── Material provided ──
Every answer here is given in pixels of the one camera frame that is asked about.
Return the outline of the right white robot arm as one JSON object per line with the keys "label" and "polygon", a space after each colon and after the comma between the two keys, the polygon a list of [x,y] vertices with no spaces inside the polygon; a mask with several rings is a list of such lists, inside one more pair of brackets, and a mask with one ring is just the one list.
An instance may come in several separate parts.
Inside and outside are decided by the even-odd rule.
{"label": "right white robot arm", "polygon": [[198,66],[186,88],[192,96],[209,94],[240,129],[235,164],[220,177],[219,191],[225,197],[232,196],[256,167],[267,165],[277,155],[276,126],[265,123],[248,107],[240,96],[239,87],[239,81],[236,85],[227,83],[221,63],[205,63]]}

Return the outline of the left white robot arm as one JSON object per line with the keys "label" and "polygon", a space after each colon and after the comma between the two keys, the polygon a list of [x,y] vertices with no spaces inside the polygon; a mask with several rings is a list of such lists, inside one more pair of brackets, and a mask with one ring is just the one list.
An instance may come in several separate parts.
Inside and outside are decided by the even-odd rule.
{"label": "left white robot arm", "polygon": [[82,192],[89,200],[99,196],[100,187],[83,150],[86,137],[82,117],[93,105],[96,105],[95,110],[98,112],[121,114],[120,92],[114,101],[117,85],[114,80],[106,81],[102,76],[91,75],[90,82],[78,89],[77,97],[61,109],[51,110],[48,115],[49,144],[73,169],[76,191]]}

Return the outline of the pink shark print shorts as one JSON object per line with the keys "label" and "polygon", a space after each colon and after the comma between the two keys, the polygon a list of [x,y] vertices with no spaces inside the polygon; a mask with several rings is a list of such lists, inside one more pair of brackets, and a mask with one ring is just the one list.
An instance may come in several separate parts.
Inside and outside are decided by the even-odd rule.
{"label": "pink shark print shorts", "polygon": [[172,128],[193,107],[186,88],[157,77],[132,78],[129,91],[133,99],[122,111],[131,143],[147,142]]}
───
[Work request] Your answer must be every record above, set down exactly as written.

[Exercise result]
Every answer here is given in pixels of the one camera frame that is asked about.
Return the outline of the right white robot arm as one JSON object per line with the keys "label" and "polygon", a space after each colon and after the comma between the two keys, the polygon a list of [x,y] vertices with no spaces inside the polygon; a mask with several rings is a list of such lists, inside one more pair of brackets, and a mask with one ring is just the one list.
An instance may come in several separate parts.
Inside and outside are decided by the even-odd rule.
{"label": "right white robot arm", "polygon": [[198,66],[186,88],[192,96],[209,94],[240,129],[235,164],[220,177],[219,191],[225,197],[232,196],[256,167],[267,165],[277,155],[276,126],[265,123],[248,107],[240,96],[239,87],[239,81],[236,85],[227,83],[221,63],[205,63]]}

Return the outline of the left white robot arm as one JSON object per line with the keys "label" and "polygon", a space after each colon and after the comma between the two keys, the polygon a list of [x,y] vertices with no spaces inside the polygon; a mask with several rings is a list of such lists, inside one more pair of brackets, and a mask with one ring is just the one list.
An instance may come in several separate parts.
Inside and outside are decided by the even-odd rule.
{"label": "left white robot arm", "polygon": [[82,192],[89,200],[99,196],[100,187],[83,150],[86,137],[82,117],[93,105],[96,105],[95,110],[98,112],[121,114],[120,92],[114,101],[117,85],[114,80],[106,81],[102,76],[91,75],[90,82],[78,89],[77,97],[61,109],[51,110],[48,115],[49,144],[73,169],[76,191]]}

Return the outline of the pink shark print shorts as one JSON object per line with the keys "label" and "polygon", a space after each colon and after the comma between the two keys, the polygon a list of [x,y] vertices with no spaces inside the polygon; a mask with several rings is a list of such lists, inside one more pair of brackets, and a mask with one ring is just the one list.
An instance may come in several separate parts.
Inside and outside are decided by the even-odd rule.
{"label": "pink shark print shorts", "polygon": [[172,128],[193,107],[186,88],[157,77],[132,78],[129,91],[133,99],[122,111],[131,143],[147,142]]}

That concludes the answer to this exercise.